Kummerfeld Erich, Anker Justin A, Rix Alexander, Kushner Matt G
University of Minnesota - Institute for Health Informatics, Minneapolis, Minnesota.
University of Minnesota - Department of Psychiatry, Minneapolis, Minnesota.
AMIA Annu Symp Proc. 2018 Dec 5;2018:710-719. eCollection 2018.

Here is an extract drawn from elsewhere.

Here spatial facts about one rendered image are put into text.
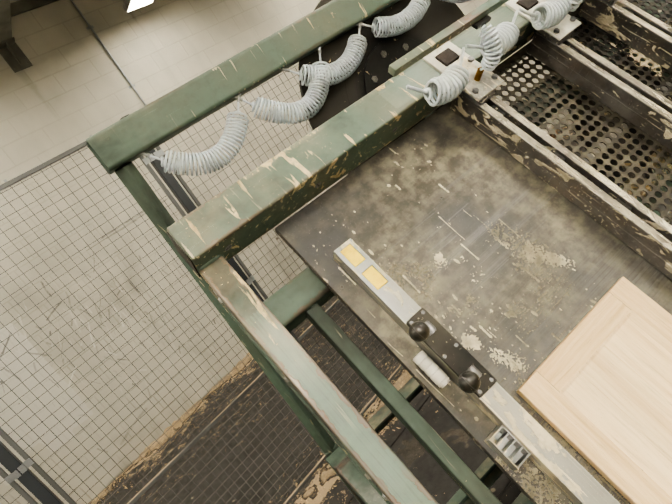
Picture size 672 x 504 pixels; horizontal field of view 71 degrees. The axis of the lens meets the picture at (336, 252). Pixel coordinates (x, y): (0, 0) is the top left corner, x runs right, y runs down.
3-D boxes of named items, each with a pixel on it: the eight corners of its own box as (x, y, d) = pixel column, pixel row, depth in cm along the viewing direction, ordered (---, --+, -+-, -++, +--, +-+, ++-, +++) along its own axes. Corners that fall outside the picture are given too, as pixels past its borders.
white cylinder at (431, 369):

Research in the domain of psychopathology has been hindered by hidden variables-variables that are important to understanding and treating psychopathological illnesses but are unmeasured. Recent methodological advances in machine learning have culminated in the ability to discover and identify the influence of hidden variables that confound the observed relationships among measured variables. We apply a combination of traditional methods and more recent advances to a data set of alcohol use disorder patients with comorbid internalizing disorders, and find that the increasingly advanced methods produce increasingly informative and reliable results. These results include novel findings evaluated positively by our psychopathologists, as well as findings validated with knowledge from existing literature. We also find that advanced graph discovery methods can guide the use of latent variable modeling procedures, which can in turn explain the output of the graph discovery methods, resulting in a synergistic relationship between two seemingly distinct classes of methods.
精神病理学领域的研究一直受到隐藏变量的阻碍,这些变量对于理解和治疗精神病理疾病很重要,但却未被测量。机器学习领域最近的方法进展最终实现了发现和识别隐藏变量影响的能力,这些隐藏变量混淆了测量变量之间观察到的关系。我们将传统方法和最新进展相结合,应用于患有共病内化障碍的酒精使用障碍患者数据集,发现越来越先进的方法产生的结果越来越丰富且可靠。这些结果包括得到我们精神病理学家积极评价的新发现,以及用现有文献知识验证的发现。我们还发现,先进的图发现方法可以指导潜在变量建模程序的使用,而潜在变量建模程序反过来又可以解释图发现方法的输出,从而在这两类看似不同的方法之间形成协同关系。